Here are some of the health-related provisions in the budget:
From the Tobacco Settlement Fund:
- $500,000 for a rural mental-health and suicide-prevention pilot program
- $900,000 for The Healing Place, an addiction recovery program
- $7 million for the Health Access Nurturing Development Services Program (HANDS)
- $965,000 for Healthy Start initiatives (up from $942,000 this year)
- $965,000 for early childhood mental health (up from $942,000 this year)
- $1,013,200 for early childhood oral health (up from $989,100 this year)

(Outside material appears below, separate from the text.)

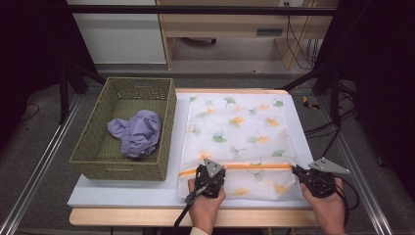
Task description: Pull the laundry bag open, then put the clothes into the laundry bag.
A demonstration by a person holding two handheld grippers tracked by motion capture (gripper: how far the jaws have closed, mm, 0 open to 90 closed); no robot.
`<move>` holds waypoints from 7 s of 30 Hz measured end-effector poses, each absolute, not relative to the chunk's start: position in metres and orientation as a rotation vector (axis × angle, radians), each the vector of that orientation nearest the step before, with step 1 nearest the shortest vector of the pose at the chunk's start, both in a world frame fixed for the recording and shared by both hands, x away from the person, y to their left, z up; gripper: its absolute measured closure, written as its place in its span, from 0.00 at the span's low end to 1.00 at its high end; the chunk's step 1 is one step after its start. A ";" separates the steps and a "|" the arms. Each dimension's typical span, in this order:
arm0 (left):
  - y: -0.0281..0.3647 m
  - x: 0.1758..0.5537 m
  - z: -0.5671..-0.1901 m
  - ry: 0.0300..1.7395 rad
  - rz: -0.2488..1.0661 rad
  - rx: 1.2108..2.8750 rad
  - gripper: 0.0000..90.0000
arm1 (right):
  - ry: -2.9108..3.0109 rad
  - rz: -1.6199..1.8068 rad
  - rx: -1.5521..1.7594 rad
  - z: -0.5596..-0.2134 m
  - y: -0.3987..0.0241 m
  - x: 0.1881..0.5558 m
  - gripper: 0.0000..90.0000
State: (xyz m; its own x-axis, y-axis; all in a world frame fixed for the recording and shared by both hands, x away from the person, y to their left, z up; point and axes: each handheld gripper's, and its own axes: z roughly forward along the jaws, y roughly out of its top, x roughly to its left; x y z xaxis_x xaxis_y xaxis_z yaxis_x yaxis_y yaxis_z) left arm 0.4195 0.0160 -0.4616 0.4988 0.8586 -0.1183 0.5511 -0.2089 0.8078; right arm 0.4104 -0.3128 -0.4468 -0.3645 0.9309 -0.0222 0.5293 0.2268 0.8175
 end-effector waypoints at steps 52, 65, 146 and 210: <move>0.089 0.402 -0.479 1.320 0.502 1.784 1.00 | 1.982 0.998 1.334 -0.446 -0.312 0.403 0.95; 0.098 0.397 -0.486 1.339 0.501 1.764 1.00 | 1.978 0.997 1.346 -0.446 -0.313 0.404 0.95; 0.079 0.408 -0.472 1.218 0.474 1.614 0.43 | 1.831 1.126 1.347 -0.438 -0.320 0.411 0.22; 0.143 0.361 -0.442 0.919 0.538 1.788 0.11 | 2.454 1.027 0.826 -0.472 -0.179 0.457 0.51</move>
State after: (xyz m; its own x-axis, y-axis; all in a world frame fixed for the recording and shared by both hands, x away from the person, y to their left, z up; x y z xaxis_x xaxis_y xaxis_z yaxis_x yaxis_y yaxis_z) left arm 0.3611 0.1433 -0.4417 0.6104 0.7903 -0.0544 0.3391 -0.1986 0.9196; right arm 0.4566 -0.1793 -0.4722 -0.7666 0.6349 -0.0956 0.3777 0.5663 0.7325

- $2 million for smoking cessation, much less than advocates want
From the General Fund:
- $1.9 million for the Kentucky Poison Control Center, which operates the Covid-19 hotline. The budget notes that $750,000 has been allocated for the center and says that if federal funds become available for any Covid-19 expenditures, they must be used to do so and any state-budgeted money that is not used would return to the General Fund.
- $500,000 for the Kentucky Colon Cancer Screening Program
- $2.5 million to the Kentucky Pediatric Cancer Research Trust Fund
- $500,000 for ovarian cancer screening
- $93,700 each for grants to the Brain Injury Association of America, Kentucky Chapter and the Epilepsy Foundation of Kentuckiana to help veterans who have experienced brain trauma.
- $16 million in state funds and $59 million in federal funds for additional Medicaid reimbursement of $29 per day to nursing homes through Dec. 31. This money is intended for coronavirus pandemic relief.